Femme, 27 ans, professionnelle infirmière dans le secteur d'hospitalisation de médecine interne, a été victime d'un accident du travail avec ponction à l'abbocath pendant la journée de travail du 23/11/1989. Un examen du cas clinique du patient source et les tests de confirmation respectifs ont été effectués, et aucune information sur des maladies transmissibles n'a été trouvée dans l'histoire clinique. Les tests effectués sur le patient et le travailleur se sont révélés négatifs pour les marqueurs viraux de l'hépatite. 15 jours plus tard, il a présenté une élévation de température de 40ºC, des douleurs abdominales dans l'hypochondre droit, d'intensité légère, continues, sans irradiation, non soulagées par des changements de posture ou un traitement ambulatoire, accompagnées de nausées, de vomissements et d'asthénie. Elle a nié la cholurie, l'acholie et la jaunisse. Elle s'est donc rendue au service des urgences et il a été décidé de l'hospitaliser. Pendant son séjour, elle a subi une analyse de sang et une sérologie des enzymes hépatiques, qui ont révélé une hypertransaminémie et une sérologie négative pour l'hépatite A et B (voir tableau 1). (voir tableau 1). Un traitement médical a été mis en place avec Konakion®, Lysozyme®, Nervobion® et Gamma Globuline Humaine Polyvalente, et elle a également été vaccinée contre l'hépatite A et l'hépatite B. Avec une bonne évolution clinique et de laboratoire, elle a été libérée avec un suivi médical.

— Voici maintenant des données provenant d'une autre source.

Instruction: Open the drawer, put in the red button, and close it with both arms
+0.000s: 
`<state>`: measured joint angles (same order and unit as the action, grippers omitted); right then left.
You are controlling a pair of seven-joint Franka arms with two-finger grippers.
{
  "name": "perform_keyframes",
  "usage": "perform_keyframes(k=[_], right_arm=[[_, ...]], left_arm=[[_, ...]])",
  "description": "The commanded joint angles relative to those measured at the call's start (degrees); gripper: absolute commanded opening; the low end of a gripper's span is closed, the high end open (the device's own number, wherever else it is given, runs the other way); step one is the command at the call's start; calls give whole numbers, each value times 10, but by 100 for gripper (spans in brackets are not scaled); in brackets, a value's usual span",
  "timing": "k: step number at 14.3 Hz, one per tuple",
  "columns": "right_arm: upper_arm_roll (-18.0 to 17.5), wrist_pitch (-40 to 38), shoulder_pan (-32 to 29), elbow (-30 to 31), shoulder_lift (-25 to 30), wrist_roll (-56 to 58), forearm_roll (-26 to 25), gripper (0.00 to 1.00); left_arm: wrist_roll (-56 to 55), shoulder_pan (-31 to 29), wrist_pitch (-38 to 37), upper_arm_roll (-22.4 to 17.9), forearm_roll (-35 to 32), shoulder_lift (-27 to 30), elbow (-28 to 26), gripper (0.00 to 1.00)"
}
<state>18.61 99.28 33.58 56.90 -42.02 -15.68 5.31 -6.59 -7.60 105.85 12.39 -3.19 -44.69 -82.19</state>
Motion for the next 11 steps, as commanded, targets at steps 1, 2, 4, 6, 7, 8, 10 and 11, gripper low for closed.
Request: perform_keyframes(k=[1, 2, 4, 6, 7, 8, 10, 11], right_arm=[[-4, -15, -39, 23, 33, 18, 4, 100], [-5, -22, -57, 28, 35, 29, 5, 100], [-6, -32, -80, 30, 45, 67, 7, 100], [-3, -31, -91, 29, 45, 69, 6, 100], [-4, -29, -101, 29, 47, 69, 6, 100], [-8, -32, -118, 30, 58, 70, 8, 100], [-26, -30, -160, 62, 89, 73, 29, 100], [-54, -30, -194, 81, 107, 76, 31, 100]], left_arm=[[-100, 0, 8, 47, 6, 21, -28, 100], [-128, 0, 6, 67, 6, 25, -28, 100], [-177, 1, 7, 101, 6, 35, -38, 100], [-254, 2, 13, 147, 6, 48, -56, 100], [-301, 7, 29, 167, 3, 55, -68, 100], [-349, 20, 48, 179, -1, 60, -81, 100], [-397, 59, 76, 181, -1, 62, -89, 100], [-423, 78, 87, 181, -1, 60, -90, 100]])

Par la suite, en 1996, elle a subi un examen médical au travail, et les résultats des analyses se sont révélés positifs pour le VHC et négatifs pour le VIH. En 2004, compte tenu de l'antécédent personnel du travailleur qui avait subi un accident biologique en 1989, le patient source a été localisé et le contrôle sérologique a été répété, le résultat étant positif pour le même virus. L'événement survenu il y a 15 ans a pu être déclaré accident du travail et maladie professionnelle, la relation entre le patient source et le travailleur ayant été démontrée.